Human values differ as much as values can differ

George Hamilton’s autobiography Don’t Mind if I Do, and the very similar book by Bob Evans, The Kid Stays in the Picture, give a lot of insight into human nature and values. For instance: What do people really want? When people have the money and fame to travel around the world and do anything that they want, what do they do? And what is it that they value most about the experience afterward?

You may argue that the extremely wealthy and famous don’t represent the desires of ordinary humans. I say the opposite: Non-wealthy, non-famous people, being more constrained by need and by social convention, and having no hope of ever attaining their desires, don’t represent, or even allow themselves to acknowledge, the actual desires of humans.

I noticed a pattern in these books: The men in them value social status primarily as an ends to a means; while the women value social status as an end in itself.

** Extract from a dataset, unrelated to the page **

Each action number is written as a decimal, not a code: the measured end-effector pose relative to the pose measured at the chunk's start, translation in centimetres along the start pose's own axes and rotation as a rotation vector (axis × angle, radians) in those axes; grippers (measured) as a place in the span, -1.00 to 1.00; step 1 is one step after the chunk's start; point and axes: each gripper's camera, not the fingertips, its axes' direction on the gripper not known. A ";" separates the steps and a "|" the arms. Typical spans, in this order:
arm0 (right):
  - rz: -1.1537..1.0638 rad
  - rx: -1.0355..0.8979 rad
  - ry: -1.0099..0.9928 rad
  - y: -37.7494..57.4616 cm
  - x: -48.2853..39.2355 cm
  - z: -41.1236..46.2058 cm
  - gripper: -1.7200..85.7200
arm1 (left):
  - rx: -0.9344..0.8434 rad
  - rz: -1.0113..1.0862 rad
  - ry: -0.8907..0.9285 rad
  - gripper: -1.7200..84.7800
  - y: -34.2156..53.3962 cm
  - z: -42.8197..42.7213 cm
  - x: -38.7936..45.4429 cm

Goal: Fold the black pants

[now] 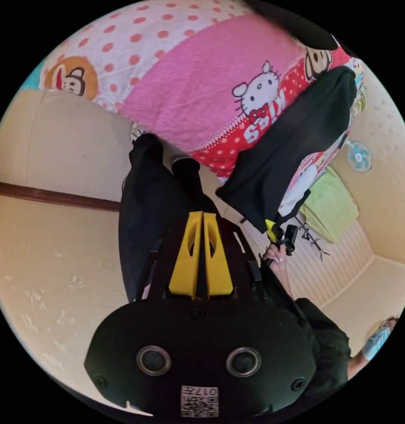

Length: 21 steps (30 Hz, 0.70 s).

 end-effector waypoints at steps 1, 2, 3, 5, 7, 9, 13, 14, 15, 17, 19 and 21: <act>-0.002 -0.002 0.007 -0.2 -0.1 0.2 -0.88 | 0.018 0.040 0.014 -0.94 0.0 -0.3 0.8; -0.009 -0.002 0.006 -0.2 -0.3 0.3 -0.88 | 0.046 0.127 0.046 -0.91 -0.1 -0.6 2.5; -0.021 -0.003 -0.008 -0.2 -0.6 0.4 -0.88 | 0.052 0.205 0.075 -0.88 -0.6 -0.6 4.2; -0.013 -0.006 -0.069 -0.1 -0.8 0.3 -0.88 | 0.037 0.289 0.101 -0.82 -1.9 0.3 6.6; 0.000 0.002 -0.219 0.3 -1.1 -0.1 -0.89 | 0.017 0.312 0.067 -0.75 -3.7 1.9 8.3; 0.043 0.021 -0.344 0.9 -1.1 -0.6 -0.89 | -0.033 0.308 -0.021 -0.66 -5.7 5.2 9.2; 0.148 0.071 -0.705 2.8 -1.5 -0.8 -0.89 | -0.205 0.271 0.376 -0.66 -6.8 10.2 8.8; 0.144 0.076 -0.739 3.1 -1.8 -0.7 -0.89 | -0.264 0.263 0.597 -0.69 -6.6 11.5 8.9; 0.127 0.084 -0.788 3.5 -2.3 -0.8 -0.89 | -0.262 0.257 0.751 -0.76 -6.0 11.6 9.2; 0.095 0.094 -0.791 4.2 -3.3 -1.2 -0.89 | -0.138 0.328 0.827 -0.89 -4.3 8.9 9.9; 0.032 0.053 -0.632 4.9 -5.4 -1.8 -0.90 | -0.040 0.460 0.799 -0.95 -2.2 4.7 11.2; -0.069 -0.005 -0.457 5.2 -7.8 -1.7 -0.90 | -0.008 0.626 0.616 -0.96 1.1 0.3 13.0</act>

“Male” and “female” values

This is a generalization; but, at least at the very upper levels of society depicted in these books, and a few others like them that I’ve read, it’s frequently borne out. (Perhaps a culture chooses celebrities who reinforce its stereotypes.) Women and men alike appreciate expensive cars and clothing. But the impression I get is that the flamboyantly extravagant are surprisingly non-materialistic. Other than food (and, oddly, clothing), the very wealthy themselves consistently refer to these trappings as things that they need in order to signal their importance to other people. They don’t have an opinion on how long or how tall a yacht “ought” to be; they just want theirs to be the longest or tallest. The persistent phenomenon whereby the more wealthy someone appears, the more likely they are to go into debt, is not because these people are too stupid or impulsive to hold on to their money (as in popular depictions of the wealthy, eg., A New Leaf) . It’s because they are deliberately trading monetary capital for the social capital that they actually desire (and expect to be able to trade it back later if they wish to, even making a profit on the “transaction”, as Donald Trump has done so well).

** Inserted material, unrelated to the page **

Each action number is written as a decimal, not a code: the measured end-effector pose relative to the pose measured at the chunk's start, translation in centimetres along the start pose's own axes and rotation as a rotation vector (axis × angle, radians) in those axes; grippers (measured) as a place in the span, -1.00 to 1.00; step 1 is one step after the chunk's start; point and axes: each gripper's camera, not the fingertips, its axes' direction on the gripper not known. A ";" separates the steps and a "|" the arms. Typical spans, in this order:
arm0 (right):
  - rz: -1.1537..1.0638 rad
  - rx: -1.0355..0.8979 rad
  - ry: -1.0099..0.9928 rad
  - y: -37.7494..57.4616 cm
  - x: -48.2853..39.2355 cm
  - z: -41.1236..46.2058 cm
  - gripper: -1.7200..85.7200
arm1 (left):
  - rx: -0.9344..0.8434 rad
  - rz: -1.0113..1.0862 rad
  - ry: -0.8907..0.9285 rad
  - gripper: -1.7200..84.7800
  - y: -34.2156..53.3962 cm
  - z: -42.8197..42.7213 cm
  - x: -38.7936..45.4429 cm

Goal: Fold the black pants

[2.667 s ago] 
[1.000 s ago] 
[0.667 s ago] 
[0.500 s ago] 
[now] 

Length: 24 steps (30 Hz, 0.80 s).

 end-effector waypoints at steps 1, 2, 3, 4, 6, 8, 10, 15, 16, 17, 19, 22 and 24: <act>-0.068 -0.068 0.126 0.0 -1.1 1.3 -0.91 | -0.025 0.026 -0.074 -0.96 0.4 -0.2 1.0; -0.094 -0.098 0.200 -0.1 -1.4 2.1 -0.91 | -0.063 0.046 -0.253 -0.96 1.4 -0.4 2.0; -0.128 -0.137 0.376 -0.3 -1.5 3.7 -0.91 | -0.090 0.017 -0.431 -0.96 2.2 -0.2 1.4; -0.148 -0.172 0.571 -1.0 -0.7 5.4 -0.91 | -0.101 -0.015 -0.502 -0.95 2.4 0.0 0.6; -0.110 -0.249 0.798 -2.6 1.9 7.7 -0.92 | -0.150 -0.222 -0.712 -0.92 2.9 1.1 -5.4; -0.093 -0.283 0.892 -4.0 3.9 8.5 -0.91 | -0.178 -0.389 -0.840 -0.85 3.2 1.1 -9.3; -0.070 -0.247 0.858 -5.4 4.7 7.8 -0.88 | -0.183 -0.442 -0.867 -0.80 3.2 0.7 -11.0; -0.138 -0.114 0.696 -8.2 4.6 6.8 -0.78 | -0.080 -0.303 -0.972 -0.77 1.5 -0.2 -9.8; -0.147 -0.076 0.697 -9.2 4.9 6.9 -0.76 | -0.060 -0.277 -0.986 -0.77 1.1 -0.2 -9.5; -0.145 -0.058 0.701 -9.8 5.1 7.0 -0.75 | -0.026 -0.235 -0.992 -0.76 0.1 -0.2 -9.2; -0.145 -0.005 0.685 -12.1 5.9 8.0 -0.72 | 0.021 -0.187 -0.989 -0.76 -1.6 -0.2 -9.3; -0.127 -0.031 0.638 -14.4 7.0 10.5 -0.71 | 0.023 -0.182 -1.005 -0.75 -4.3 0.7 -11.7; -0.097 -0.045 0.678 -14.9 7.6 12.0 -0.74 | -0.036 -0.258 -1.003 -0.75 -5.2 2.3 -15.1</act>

With most of the women in these books, that’s where it ends. What they want is to be the center of attention. They want to walk into a famous night-club and see everyone’s heads turn. They want the papers to talk about them. They want to be able to check into a famous hotel at 3 in the morning and demand that the head chef be called at home, woken up, and brought in immediately to cook them a five-course meal. Some of the women in these stories, like Elizabeth Taylor, routinely make outrageous demands just to prove that they’re more important than other people.

What the men want is women. Quantity and quality. They like social status, and they like to butt heads with other men and beat them; but once they’ve acquired a bevy of beautiful women, they are often happy to retire to their mansion or yacht and enjoy them in private for a while. And they’re capable of forming deep, private attachments to things, in a way the women are less likely to. A man can obsess over his collection of antique cars as beautiful things in and of themselves. A woman will not enjoy her collection of Faberge eggs unless she has someone to show it to. (Preferably someone with a slightly less-impressive collection of Faberge eggs.) Reclusive celebrities are more likely to be men than women.

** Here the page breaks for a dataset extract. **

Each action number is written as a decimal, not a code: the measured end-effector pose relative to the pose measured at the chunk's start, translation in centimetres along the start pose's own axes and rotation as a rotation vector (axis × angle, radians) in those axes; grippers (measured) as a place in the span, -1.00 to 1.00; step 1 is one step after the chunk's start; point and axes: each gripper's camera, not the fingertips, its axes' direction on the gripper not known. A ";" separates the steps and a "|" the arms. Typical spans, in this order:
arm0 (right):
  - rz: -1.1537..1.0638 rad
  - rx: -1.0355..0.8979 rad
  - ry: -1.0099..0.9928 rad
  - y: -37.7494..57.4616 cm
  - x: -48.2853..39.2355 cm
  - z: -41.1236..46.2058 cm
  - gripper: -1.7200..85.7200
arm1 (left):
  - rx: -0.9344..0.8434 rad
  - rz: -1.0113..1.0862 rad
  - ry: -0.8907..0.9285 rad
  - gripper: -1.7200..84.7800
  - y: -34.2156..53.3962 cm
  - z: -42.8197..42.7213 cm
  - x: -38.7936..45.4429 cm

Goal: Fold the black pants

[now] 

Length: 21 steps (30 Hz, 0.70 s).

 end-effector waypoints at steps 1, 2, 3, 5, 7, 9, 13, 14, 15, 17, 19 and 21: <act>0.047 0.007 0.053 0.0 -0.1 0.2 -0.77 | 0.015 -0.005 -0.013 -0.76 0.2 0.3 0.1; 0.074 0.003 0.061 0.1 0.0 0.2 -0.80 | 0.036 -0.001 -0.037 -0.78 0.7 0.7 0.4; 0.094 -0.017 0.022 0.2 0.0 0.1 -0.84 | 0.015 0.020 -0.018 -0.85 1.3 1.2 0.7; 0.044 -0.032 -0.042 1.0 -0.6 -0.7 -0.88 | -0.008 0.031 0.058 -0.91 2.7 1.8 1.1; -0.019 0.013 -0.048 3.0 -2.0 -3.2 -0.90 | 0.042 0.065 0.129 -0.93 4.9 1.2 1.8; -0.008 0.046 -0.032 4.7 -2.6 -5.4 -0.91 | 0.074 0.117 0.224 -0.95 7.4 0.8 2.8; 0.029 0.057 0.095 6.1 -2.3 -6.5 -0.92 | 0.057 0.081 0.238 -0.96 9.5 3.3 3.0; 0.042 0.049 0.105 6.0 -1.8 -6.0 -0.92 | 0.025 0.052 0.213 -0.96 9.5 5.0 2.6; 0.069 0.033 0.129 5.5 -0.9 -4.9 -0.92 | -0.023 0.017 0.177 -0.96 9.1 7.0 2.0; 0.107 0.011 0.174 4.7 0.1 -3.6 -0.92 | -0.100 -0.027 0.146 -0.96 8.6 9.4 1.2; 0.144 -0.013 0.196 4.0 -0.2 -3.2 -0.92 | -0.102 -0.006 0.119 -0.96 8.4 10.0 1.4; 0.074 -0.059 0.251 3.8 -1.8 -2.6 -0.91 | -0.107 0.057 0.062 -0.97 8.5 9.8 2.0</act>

Some people mostly like having things. Some people mostly like having status. Do you see the key game-theoretic distinction?

Neither value is very amenable to the creation of wealth. Give everybody a Rolls-Royce; and the women still have the same social status, and the men don’t have any more women. But the “male” value is more amenable to it. Men compete, but perhaps mainly because the distribution of quality of women is normal. The status-related desires of the men described above are, in theory, capable of being mutually satisfied. The women’s are not.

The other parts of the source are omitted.